= Harminder Dua =

Indian-British medical doctor and researcher

Harminder Singh Dua (Punjabi: ਹਰਮਿੰਦਰ ਸਿੰਘ ਦੂਆ) is an Indian-British medical doctor and researcher. He is chair and professor of ophthalmology at University of Nottingham and is the head of the Division of Ophthalmology and Visual Sciences.

Born in Jalandhar, Punjab, India, he studied medicine at the Government Medical College and Hospital, Nagpur. He was formerly associate professor at the Thomas Jefferson University, Philadelphia, USA, before joining Nottingham in April 1994.

Dua has been the co-editor-in-chief with Arun Singh of the British Journal of Ophthalmology; president of the EVERf (European Association for Vision and Eye Research Foundation); president of EuCornea, the European society of Cornea and Ocular surface disease specialists; chair of Academia Ophthalmologica Internationalis; and a member of the American Ophthalmological Society. In March 2011, he was elected president of the Royal College of Ophthalmologists, UK, beginning his term on 25 May 2011.

Dua was appointed Commander of the Order of the British Empire (CBE) in the 2019 Birthday Honours for services to ophthalmology.
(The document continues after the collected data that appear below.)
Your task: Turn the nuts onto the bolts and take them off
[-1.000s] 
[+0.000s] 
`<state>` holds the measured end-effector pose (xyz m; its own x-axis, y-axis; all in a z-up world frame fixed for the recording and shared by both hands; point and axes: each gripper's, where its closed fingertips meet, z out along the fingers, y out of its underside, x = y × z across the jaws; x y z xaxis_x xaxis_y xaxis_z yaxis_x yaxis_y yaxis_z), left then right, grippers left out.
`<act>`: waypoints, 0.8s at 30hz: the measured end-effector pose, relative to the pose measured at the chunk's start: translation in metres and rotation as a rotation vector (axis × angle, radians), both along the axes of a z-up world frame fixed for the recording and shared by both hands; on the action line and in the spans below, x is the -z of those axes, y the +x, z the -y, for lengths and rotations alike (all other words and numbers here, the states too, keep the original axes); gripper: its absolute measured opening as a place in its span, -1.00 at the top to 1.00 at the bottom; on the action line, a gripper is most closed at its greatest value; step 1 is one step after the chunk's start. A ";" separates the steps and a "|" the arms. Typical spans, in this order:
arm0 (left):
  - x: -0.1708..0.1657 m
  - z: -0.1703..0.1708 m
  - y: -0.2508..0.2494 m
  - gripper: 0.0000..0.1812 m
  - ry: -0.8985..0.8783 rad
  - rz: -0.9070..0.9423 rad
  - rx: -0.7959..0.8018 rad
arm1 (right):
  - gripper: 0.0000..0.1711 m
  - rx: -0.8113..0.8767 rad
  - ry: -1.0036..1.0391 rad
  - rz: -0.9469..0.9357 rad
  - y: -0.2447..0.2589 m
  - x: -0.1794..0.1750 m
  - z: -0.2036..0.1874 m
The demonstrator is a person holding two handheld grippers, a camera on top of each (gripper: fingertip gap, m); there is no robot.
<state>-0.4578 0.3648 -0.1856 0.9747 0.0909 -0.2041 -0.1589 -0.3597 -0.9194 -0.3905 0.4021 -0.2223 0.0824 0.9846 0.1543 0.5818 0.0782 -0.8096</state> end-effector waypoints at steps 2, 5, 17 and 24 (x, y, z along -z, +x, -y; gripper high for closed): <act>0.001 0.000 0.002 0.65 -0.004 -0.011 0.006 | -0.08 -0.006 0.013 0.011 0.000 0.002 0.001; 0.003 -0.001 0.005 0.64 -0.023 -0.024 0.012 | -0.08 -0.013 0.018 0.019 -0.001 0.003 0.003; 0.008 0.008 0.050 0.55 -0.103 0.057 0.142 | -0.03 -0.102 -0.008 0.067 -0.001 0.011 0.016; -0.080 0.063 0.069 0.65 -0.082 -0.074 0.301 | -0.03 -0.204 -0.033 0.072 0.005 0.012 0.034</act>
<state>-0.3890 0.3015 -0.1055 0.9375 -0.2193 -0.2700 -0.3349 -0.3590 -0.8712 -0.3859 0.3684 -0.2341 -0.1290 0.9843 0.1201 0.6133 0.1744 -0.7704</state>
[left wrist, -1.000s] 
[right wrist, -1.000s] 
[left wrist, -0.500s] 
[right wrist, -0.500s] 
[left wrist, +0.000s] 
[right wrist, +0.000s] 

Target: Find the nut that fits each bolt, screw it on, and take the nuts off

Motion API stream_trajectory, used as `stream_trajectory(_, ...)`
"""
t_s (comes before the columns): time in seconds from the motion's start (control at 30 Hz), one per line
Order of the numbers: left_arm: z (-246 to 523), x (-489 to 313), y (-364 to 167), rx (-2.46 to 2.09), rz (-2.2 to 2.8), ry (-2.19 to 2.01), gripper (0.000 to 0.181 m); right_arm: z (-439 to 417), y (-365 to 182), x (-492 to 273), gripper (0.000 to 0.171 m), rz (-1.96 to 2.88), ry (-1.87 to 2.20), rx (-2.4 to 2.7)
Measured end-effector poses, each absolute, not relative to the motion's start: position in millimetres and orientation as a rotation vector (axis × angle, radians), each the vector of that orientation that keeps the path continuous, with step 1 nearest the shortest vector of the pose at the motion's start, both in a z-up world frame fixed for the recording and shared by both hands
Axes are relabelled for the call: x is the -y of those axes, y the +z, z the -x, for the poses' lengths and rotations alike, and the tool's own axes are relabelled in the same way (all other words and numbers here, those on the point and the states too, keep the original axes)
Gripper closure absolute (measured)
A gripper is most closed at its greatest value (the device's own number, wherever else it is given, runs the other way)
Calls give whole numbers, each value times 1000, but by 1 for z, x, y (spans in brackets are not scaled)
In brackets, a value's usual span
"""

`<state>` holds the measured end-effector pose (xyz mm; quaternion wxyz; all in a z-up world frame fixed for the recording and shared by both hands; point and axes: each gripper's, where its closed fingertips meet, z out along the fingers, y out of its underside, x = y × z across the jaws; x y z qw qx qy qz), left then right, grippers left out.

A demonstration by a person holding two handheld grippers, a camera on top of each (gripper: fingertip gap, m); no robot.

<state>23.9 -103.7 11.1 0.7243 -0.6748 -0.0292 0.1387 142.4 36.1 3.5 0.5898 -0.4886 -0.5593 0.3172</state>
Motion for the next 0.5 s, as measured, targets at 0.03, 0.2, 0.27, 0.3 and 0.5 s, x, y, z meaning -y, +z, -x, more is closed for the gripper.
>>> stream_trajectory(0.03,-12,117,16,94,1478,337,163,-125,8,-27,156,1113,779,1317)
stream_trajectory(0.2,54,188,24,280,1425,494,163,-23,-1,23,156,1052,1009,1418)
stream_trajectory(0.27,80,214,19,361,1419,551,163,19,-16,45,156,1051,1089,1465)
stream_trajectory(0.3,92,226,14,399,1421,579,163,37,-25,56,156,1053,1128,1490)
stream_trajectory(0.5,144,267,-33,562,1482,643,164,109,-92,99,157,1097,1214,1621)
In March, 2021 he was appointed to the ceremonial post of Sheriff of Nottingham for 2021-22.

==Discovery of Dua's layer==

In a 2013 paper, Dua and others at the University of Nottingham reported discovery of a previously unknown layer of the human cornea measuring just 15 micrometres thick between the corneal stroma and Descemet's membrane. They refer to the reported layer as Dua's layer. However, this was considered very controversial in the field due to the convention within the medical community to stop using eponyms. In 2001, he proposed Dua classification for chemical injuries in eye.